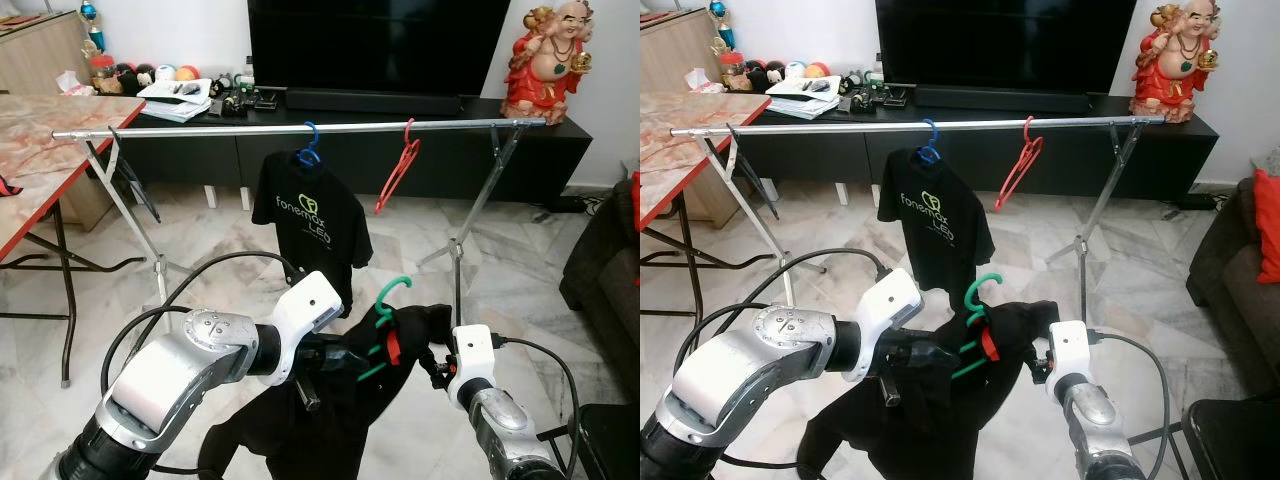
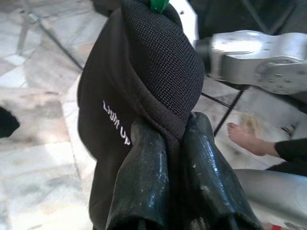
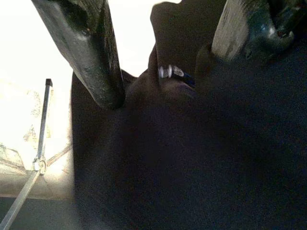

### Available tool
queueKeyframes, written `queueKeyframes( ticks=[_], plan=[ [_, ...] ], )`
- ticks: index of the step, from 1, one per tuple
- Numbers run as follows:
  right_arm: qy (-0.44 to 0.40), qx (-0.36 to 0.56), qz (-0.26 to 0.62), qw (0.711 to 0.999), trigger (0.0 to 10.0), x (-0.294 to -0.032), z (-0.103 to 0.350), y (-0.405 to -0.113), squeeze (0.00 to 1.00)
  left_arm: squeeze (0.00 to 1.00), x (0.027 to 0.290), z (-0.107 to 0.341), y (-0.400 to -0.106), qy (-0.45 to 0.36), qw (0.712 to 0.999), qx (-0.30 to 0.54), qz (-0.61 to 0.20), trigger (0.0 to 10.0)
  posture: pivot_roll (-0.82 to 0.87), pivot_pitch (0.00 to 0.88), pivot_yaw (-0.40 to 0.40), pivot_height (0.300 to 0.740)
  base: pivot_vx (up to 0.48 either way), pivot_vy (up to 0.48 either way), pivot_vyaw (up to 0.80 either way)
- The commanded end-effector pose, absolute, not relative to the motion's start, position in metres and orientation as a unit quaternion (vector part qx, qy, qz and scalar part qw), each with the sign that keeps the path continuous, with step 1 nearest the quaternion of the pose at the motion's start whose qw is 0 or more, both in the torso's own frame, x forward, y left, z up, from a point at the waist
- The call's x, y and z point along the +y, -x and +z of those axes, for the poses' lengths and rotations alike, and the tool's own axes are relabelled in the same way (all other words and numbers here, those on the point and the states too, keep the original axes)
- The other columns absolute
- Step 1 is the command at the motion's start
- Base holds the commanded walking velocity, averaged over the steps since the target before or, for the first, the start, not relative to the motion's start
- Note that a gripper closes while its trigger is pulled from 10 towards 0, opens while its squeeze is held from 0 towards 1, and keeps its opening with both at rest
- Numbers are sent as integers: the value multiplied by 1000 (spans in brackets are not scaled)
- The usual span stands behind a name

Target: Hang hanger

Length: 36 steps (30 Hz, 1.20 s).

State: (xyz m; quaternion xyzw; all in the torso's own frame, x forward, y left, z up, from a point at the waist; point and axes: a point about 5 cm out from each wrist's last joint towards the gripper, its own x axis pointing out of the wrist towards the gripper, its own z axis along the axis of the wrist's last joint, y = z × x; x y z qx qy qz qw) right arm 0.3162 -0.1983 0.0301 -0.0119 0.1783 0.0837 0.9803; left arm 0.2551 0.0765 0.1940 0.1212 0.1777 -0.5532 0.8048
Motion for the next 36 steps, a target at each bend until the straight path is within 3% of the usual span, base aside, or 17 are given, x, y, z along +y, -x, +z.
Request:
queueKeyframes(
  ticks=[1,7,8,9,15,27,32,36],
  plan=[
    [6,180,70,981,10000,-200,32,-319,0,0,73,201,-247,-130,785,156,-585,10000,153,5,-46,740,0,0,0],
    [5,177,64,982,10000,-201,34,-320,0,0,75,198,-247,-130,788,160,-580,10000,153,6,-49,740,0,0,0],
    [7,177,61,982,7843,-201,34,-320,0,0,76,199,-247,-131,786,160,-582,10000,153,6,-49,740,0,0,0],
    [6,177,62,982,0,-201,34,-320,0,0,78,199,-246,-136,783,161,-585,10000,154,7,-50,740,0,0,0],
    [20,176,62,982,0,-207,36,-321,0,0,102,193,-240,-193,753,177,-603,10000,154,7,-53,740,0,0,0],
    [32,179,65,981,0,-212,38,-322,0,0,132,186,-243,-263,729,197,-601,10000,153,10,-64,740,0,0,0],
    [29,182,77,980,0,-206,37,-322,0,0,135,178,-253,-323,733,194,-567,10000,154,9,-65,740,0,0,0],
    [28,182,84,979,0,-203,37,-322,0,0,133,180,-246,-300,720,191,-596,10000,154,9,-65,740,0,0,0]
  ],
)
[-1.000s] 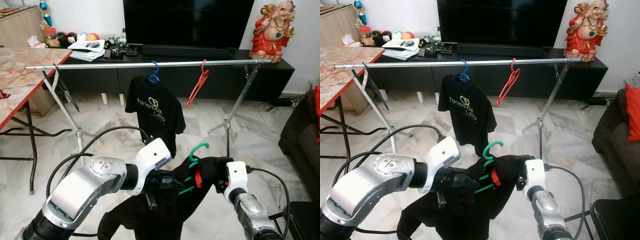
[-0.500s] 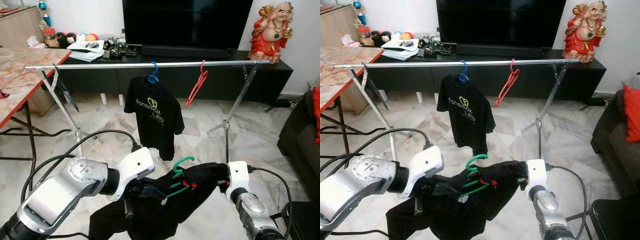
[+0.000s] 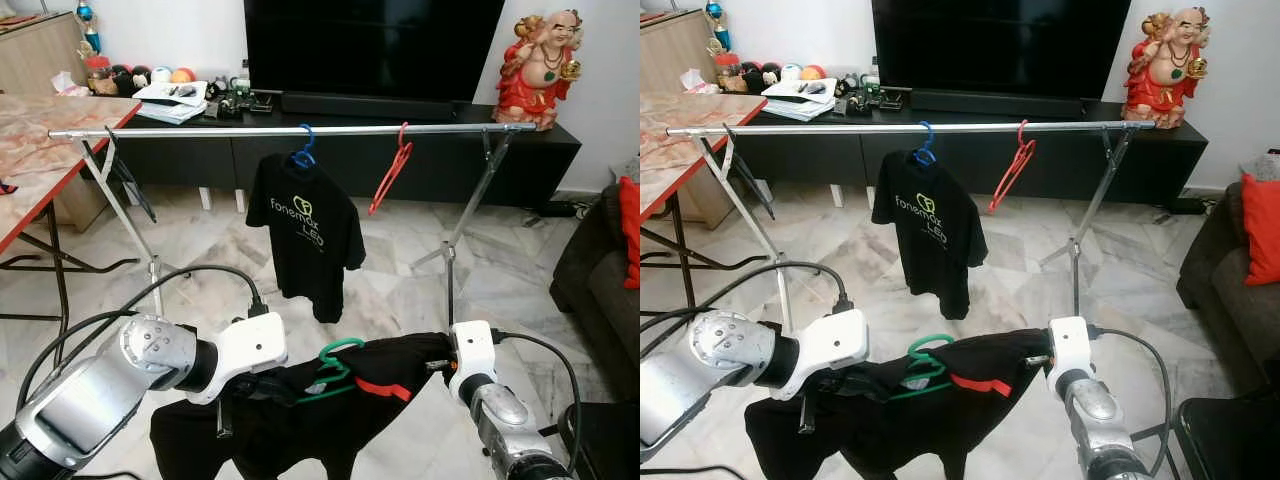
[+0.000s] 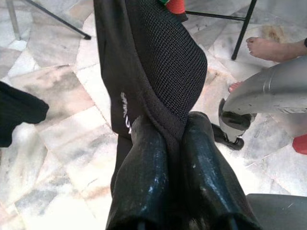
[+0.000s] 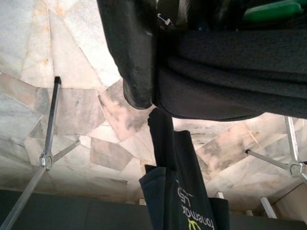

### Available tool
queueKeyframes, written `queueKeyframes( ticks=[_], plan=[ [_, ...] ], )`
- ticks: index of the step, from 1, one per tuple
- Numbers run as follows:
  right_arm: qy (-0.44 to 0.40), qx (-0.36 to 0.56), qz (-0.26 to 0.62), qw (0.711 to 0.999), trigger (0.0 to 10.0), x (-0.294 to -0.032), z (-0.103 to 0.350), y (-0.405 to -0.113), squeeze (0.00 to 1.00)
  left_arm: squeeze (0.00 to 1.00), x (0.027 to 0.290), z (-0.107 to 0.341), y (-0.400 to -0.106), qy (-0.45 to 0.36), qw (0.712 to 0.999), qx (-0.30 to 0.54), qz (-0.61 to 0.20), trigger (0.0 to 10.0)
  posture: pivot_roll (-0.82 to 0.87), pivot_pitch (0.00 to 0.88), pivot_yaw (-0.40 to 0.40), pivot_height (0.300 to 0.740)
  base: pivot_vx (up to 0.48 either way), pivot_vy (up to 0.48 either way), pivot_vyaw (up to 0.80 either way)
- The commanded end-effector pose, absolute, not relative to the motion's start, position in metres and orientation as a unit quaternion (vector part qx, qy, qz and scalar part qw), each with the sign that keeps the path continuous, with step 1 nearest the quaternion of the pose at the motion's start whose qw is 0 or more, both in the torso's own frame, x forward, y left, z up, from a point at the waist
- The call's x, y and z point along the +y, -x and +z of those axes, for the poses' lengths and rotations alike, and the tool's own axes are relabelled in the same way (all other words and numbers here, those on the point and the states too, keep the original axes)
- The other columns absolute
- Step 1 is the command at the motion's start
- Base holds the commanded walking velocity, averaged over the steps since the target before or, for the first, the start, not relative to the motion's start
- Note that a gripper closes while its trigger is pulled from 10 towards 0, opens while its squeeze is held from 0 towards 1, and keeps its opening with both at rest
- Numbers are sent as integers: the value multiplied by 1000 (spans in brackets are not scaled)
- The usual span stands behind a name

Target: Hang hanger

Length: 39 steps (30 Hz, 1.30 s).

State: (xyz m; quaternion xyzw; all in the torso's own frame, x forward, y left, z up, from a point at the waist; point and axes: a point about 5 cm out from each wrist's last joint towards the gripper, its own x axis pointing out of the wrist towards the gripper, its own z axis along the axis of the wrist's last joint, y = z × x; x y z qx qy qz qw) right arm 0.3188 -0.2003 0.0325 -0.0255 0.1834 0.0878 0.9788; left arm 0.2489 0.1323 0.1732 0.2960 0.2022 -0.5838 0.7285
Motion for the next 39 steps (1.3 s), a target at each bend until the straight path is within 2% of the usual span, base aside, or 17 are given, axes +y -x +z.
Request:
queueKeyframes(
  ticks=[1,5,10,14,15,16,17,19,20,21,24,25,26,27,35,37,39],
  plan=[
    [27,182,86,979,0,-203,37,-322,0,0,133,180,-243,-301,712,190,-605,10000,152,10,-67,740,0,0,0],
    [28,185,88,978,0,-203,36,-322,0,0,133,184,-235,-272,696,182,-639,10000,153,10,-67,740,0,0,0],
    [26,193,97,976,0,-199,32,-319,0,0,127,185,-221,-268,645,169,-695,10000,154,12,-72,740,0,0,0],
    [23,195,112,974,0,-193,30,-318,0,0,126,180,-221,-284,637,175,-695,10000,154,12,-72,740,0,0,0],
    [25,200,120,972,4510,-191,29,-318,0,0,127,180,-222,-286,637,177,-694,10000,149,11,-70,740,0,0,0],
    [25,200,120,972,4510,-191,29,-318,0,0,127,180,-222,-286,637,177,-694,10000,149,11,-70,740,0,0,0],
    [36,214,133,967,10000,-189,27,-317,0,0,128,178,-223,-297,633,183,-691,10000,149,11,-70,740,0,0,0],
    [47,226,150,961,10000,-188,24,-315,0,0,130,176,-223,-309,629,187,-689,10000,149,11,-70,740,0,0,0],
    [51,231,158,959,10000,-187,23,-314,376,0,130,175,-223,-313,627,188,-688,10000,149,11,-70,740,0,0,0],
    [54,240,179,953,10000,-185,21,-313,1000,0,130,175,-223,-314,626,188,-688,10000,149,11,-70,740,0,0,0],
    [83,268,259,924,10000,-177,16,-306,1000,0,128,173,-223,-313,627,189,-688,10000,144,12,-71,740,0,0,0],
    [111,286,312,899,10000,-173,13,-301,1000,0,128,173,-224,-314,627,189,-688,10000,141,12,-70,740,0,0,0],
    [111,286,312,899,10000,-173,13,-301,1000,0,128,173,-224,-314,627,189,-688,10000,141,12,-70,740,0,0,0],
    [126,295,348,881,10000,-171,12,-299,27,0,127,172,-224,-315,627,190,-687,10000,139,11,-70,740,0,0,0],
    [143,285,413,853,10000,-176,27,-305,0,0,127,170,-225,-313,632,189,-684,10000,134,12,-66,740,0,0,0],
    [172,282,449,830,10000,-182,37,-308,0,0,126,170,-226,-286,648,183,-682,10000,123,12,-58,740,0,0,0],
    [190,282,453,824,10000,-186,41,-310,0,0,126,169,-226,-285,649,183,-681,10000,123,12,-58,740,0,0,0]
  ],
)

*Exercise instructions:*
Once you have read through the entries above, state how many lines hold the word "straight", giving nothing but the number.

*Exercise solution:*
2